• _RECORDS PROVIDED_
- - - -

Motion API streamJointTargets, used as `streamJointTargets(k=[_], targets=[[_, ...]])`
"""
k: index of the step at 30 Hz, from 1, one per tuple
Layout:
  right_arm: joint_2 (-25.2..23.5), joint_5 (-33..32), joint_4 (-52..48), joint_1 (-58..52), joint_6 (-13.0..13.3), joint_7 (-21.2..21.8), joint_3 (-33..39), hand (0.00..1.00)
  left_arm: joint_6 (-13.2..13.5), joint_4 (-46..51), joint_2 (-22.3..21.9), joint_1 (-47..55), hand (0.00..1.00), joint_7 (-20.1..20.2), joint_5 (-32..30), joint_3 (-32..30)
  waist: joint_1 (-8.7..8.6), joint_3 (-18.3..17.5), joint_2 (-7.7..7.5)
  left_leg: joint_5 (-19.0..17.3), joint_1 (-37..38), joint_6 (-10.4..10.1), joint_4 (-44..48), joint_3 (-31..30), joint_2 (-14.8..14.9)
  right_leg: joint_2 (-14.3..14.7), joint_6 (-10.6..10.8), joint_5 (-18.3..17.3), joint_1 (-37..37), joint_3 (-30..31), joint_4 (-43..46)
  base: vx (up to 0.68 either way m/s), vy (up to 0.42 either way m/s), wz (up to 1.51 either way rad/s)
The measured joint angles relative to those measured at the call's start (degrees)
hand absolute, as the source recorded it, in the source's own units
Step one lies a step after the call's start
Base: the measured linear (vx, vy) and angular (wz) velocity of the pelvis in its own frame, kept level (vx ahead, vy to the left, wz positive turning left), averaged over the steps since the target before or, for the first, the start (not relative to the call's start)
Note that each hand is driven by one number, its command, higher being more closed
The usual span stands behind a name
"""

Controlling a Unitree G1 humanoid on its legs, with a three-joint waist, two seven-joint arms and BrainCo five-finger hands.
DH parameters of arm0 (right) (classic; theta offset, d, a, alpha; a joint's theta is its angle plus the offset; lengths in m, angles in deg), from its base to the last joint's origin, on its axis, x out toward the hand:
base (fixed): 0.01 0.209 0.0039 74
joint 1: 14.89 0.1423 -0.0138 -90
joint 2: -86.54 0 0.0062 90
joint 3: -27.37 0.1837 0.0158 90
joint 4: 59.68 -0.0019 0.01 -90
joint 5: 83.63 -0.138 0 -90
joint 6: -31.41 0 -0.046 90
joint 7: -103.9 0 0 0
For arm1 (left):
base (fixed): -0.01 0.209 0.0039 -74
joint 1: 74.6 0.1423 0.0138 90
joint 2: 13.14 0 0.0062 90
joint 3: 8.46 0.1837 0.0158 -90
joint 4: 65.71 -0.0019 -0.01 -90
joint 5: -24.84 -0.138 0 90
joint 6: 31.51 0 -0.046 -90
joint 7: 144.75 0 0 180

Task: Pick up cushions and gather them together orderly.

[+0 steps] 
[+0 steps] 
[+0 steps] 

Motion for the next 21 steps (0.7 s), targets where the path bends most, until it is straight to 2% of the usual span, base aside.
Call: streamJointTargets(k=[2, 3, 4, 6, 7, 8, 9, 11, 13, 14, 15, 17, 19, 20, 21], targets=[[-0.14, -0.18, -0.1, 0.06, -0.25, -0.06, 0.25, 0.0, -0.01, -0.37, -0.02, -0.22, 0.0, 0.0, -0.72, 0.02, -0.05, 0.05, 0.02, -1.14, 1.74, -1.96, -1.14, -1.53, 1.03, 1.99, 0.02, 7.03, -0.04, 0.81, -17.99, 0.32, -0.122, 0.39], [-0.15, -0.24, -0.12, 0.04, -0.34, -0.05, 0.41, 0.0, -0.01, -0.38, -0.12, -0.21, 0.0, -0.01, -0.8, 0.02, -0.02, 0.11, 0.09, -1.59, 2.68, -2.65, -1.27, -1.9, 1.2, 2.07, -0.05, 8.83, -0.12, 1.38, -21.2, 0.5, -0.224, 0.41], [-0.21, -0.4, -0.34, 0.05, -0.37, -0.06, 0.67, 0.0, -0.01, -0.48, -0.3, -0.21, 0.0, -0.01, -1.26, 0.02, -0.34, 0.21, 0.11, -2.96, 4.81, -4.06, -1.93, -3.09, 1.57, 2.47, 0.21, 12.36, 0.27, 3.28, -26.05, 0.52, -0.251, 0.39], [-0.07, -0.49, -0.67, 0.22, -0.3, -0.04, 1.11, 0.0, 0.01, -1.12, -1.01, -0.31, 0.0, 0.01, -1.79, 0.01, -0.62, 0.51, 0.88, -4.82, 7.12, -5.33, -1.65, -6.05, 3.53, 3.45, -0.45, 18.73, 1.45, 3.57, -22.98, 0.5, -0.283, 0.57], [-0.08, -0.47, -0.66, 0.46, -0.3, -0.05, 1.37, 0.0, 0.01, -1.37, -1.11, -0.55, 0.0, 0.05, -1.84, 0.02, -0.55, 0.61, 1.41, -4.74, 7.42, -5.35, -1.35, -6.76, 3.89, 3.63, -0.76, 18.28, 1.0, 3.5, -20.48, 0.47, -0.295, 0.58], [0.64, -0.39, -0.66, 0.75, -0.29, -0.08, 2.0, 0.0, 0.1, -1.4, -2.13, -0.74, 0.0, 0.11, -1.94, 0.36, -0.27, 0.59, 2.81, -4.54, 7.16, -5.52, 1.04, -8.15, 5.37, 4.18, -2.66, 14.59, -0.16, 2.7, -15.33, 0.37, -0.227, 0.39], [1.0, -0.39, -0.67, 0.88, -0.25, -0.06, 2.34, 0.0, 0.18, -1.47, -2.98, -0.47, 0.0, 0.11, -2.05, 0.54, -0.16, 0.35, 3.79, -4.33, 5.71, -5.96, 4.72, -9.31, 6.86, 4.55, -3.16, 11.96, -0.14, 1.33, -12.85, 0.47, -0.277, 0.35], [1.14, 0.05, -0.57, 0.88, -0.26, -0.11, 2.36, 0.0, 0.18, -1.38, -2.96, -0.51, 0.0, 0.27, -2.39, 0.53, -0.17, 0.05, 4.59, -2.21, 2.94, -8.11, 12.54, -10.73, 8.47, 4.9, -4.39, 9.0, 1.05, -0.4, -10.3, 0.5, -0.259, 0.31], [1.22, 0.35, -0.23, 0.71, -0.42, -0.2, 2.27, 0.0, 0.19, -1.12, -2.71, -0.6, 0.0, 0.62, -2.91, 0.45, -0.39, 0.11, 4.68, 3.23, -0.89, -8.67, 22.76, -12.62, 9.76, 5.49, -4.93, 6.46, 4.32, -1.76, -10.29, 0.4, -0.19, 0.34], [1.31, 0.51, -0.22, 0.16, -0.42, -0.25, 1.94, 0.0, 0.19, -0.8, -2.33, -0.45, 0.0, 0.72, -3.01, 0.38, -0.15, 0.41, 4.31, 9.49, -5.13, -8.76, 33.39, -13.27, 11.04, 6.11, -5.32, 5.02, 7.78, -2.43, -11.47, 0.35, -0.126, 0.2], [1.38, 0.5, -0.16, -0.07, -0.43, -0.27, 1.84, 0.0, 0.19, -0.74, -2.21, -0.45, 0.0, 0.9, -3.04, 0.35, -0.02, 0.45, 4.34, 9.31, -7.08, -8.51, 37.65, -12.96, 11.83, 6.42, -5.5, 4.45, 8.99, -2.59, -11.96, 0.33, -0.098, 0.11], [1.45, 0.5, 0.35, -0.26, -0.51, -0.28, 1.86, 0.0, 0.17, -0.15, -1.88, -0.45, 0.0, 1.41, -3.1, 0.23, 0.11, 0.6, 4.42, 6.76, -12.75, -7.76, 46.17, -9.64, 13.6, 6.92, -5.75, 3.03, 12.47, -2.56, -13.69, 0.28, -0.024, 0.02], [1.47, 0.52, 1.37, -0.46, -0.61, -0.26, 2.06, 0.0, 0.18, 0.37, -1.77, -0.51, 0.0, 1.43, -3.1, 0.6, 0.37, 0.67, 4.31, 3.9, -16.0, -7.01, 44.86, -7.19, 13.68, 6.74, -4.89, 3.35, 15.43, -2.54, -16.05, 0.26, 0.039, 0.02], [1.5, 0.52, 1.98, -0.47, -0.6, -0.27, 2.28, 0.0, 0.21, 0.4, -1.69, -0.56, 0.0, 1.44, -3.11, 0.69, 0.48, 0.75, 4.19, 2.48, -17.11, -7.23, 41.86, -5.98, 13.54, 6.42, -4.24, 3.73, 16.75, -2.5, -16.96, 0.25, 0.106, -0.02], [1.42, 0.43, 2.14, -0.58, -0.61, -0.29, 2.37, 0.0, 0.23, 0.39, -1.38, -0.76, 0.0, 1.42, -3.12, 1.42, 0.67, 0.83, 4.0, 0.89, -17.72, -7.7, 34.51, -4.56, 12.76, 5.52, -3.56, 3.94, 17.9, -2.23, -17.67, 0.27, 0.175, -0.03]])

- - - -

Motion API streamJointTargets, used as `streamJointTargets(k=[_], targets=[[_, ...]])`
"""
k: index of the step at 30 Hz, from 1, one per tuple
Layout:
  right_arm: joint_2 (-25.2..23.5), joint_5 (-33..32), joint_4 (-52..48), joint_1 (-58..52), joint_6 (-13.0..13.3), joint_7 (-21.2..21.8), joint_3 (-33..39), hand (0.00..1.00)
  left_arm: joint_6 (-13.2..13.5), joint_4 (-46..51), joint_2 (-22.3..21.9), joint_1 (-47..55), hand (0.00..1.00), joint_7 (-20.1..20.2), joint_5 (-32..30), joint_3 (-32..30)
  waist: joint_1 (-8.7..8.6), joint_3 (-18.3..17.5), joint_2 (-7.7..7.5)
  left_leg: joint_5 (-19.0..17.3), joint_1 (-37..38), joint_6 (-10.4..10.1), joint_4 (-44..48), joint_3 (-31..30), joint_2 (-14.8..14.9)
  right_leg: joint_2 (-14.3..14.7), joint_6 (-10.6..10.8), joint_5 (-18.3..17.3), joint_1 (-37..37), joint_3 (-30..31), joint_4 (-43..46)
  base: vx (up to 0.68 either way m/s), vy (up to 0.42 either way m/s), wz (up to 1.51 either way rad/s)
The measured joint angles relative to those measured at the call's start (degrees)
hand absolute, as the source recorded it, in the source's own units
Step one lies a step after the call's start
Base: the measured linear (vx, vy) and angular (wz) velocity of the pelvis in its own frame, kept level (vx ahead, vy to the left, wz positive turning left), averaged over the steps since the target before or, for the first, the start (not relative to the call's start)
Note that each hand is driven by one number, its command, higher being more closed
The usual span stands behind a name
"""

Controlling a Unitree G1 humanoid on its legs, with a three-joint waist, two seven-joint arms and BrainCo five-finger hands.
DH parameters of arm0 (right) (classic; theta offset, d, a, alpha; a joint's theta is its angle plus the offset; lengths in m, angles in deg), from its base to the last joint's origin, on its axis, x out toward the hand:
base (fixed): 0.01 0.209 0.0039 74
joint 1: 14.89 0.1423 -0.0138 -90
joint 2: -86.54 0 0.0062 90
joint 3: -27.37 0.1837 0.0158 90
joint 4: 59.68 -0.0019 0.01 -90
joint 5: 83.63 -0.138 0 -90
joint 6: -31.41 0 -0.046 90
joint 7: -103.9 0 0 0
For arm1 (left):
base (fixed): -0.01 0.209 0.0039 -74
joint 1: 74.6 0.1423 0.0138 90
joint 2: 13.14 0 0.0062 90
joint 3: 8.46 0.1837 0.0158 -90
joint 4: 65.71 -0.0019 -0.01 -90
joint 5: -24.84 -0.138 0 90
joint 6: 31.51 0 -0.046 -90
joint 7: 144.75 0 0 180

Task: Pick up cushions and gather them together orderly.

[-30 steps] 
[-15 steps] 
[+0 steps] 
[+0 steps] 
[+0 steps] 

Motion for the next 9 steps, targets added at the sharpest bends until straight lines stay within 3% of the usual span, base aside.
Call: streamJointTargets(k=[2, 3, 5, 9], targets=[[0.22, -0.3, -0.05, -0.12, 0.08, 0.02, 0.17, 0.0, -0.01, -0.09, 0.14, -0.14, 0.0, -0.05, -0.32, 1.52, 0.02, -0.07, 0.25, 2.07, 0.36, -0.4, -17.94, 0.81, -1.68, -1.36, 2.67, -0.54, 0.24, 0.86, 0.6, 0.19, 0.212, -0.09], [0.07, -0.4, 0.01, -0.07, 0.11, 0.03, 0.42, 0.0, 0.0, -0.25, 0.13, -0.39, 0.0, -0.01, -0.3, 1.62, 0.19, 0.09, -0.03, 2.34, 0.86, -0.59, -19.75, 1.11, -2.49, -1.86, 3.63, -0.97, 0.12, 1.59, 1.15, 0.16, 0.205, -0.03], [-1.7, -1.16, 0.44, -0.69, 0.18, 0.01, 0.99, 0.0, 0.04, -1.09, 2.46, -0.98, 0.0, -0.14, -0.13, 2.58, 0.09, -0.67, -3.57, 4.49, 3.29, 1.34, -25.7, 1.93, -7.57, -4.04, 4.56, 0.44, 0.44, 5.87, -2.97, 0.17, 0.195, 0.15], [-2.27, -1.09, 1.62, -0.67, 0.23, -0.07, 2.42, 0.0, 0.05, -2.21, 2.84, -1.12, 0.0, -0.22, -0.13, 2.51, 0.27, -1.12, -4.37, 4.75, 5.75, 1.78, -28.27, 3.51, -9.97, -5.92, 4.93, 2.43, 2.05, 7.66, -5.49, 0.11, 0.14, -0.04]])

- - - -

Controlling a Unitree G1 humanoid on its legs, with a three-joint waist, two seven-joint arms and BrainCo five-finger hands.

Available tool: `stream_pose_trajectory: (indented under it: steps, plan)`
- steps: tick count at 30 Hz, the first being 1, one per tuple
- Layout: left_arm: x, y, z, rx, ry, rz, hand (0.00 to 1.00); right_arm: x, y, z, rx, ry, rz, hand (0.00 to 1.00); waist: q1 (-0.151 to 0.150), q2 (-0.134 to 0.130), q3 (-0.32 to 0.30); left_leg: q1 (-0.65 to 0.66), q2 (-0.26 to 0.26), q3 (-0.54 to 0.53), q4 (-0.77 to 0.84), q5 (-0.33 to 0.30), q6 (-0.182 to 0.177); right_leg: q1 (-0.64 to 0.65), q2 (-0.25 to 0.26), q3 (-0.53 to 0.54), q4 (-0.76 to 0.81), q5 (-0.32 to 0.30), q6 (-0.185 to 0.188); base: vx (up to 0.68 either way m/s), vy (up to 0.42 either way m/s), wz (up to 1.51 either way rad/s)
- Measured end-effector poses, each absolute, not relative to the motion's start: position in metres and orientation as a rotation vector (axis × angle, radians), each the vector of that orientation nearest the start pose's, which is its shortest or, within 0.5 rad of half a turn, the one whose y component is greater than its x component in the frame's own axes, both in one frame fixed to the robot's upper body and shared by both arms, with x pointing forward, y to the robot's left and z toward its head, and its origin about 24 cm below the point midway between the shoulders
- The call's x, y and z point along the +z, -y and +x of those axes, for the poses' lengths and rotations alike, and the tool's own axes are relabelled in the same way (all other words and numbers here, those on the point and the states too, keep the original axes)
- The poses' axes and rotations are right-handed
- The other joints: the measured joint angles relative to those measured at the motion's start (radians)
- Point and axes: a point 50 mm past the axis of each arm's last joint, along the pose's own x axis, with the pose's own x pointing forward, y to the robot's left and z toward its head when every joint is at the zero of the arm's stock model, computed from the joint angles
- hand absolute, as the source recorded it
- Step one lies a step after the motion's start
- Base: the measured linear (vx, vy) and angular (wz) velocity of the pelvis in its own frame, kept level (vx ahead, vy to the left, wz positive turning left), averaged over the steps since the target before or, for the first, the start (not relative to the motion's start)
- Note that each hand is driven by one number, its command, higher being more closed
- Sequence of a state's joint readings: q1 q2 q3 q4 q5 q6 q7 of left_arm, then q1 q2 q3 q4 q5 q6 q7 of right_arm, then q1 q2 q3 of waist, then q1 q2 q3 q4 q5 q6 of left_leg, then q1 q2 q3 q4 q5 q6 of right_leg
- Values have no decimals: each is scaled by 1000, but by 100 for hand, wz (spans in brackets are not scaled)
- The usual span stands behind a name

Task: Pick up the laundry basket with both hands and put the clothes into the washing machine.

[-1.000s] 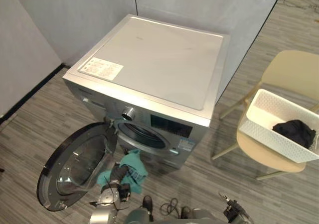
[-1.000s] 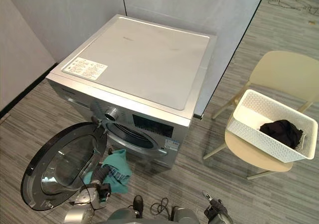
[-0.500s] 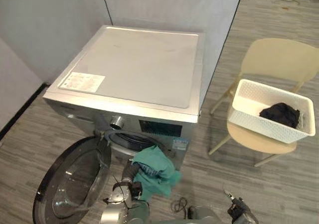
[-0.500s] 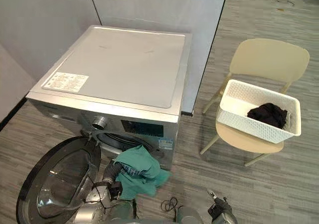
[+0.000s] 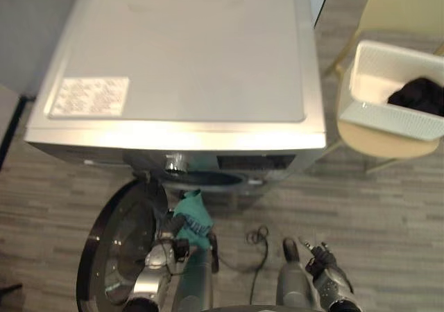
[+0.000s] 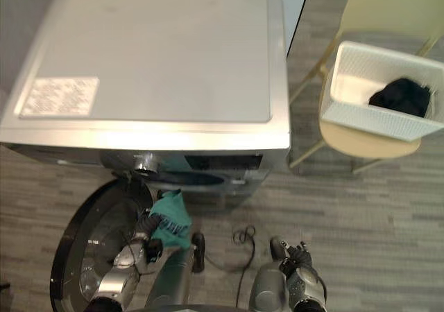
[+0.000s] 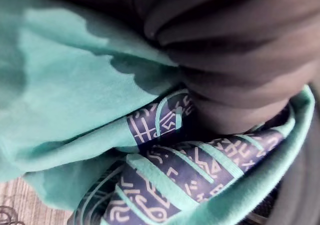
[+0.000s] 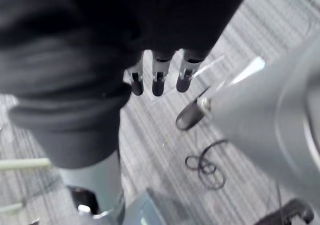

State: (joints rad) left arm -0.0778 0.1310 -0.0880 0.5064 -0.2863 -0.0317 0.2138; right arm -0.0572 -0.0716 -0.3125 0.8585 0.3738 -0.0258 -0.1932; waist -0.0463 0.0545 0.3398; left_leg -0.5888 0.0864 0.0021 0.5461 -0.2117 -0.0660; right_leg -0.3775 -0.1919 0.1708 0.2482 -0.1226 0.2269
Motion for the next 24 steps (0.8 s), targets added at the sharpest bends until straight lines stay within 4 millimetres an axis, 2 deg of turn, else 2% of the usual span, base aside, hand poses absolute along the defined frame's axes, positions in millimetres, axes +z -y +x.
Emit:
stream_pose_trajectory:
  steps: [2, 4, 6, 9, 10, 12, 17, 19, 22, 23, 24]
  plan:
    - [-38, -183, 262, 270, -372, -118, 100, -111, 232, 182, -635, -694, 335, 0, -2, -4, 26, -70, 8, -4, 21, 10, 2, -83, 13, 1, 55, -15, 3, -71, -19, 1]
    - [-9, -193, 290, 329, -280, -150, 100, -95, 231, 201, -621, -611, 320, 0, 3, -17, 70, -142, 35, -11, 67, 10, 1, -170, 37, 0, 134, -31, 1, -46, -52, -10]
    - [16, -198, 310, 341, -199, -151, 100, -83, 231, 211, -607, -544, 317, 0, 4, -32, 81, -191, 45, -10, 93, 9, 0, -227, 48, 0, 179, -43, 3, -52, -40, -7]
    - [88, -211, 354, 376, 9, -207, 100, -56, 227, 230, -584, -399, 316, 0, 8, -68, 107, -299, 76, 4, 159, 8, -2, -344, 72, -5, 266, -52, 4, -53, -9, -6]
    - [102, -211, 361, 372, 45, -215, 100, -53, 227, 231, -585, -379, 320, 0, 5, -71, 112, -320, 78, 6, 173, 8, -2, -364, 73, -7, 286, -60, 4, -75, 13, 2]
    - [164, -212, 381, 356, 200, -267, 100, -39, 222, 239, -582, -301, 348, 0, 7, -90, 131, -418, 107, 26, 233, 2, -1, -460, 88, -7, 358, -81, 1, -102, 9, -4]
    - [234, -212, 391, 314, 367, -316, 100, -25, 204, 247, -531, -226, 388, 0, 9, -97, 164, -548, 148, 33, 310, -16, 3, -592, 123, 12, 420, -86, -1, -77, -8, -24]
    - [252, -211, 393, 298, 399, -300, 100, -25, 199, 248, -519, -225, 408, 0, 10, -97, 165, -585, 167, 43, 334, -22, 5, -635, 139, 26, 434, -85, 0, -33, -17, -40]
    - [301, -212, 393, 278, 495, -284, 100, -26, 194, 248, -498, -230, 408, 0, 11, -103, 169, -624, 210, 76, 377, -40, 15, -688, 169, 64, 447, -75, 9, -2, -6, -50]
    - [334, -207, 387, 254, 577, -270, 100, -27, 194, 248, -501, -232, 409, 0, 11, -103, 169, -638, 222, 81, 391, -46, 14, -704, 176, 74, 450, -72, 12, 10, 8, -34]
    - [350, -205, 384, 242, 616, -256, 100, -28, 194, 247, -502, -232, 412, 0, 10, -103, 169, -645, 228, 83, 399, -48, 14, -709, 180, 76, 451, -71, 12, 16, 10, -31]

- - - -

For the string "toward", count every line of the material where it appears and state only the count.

4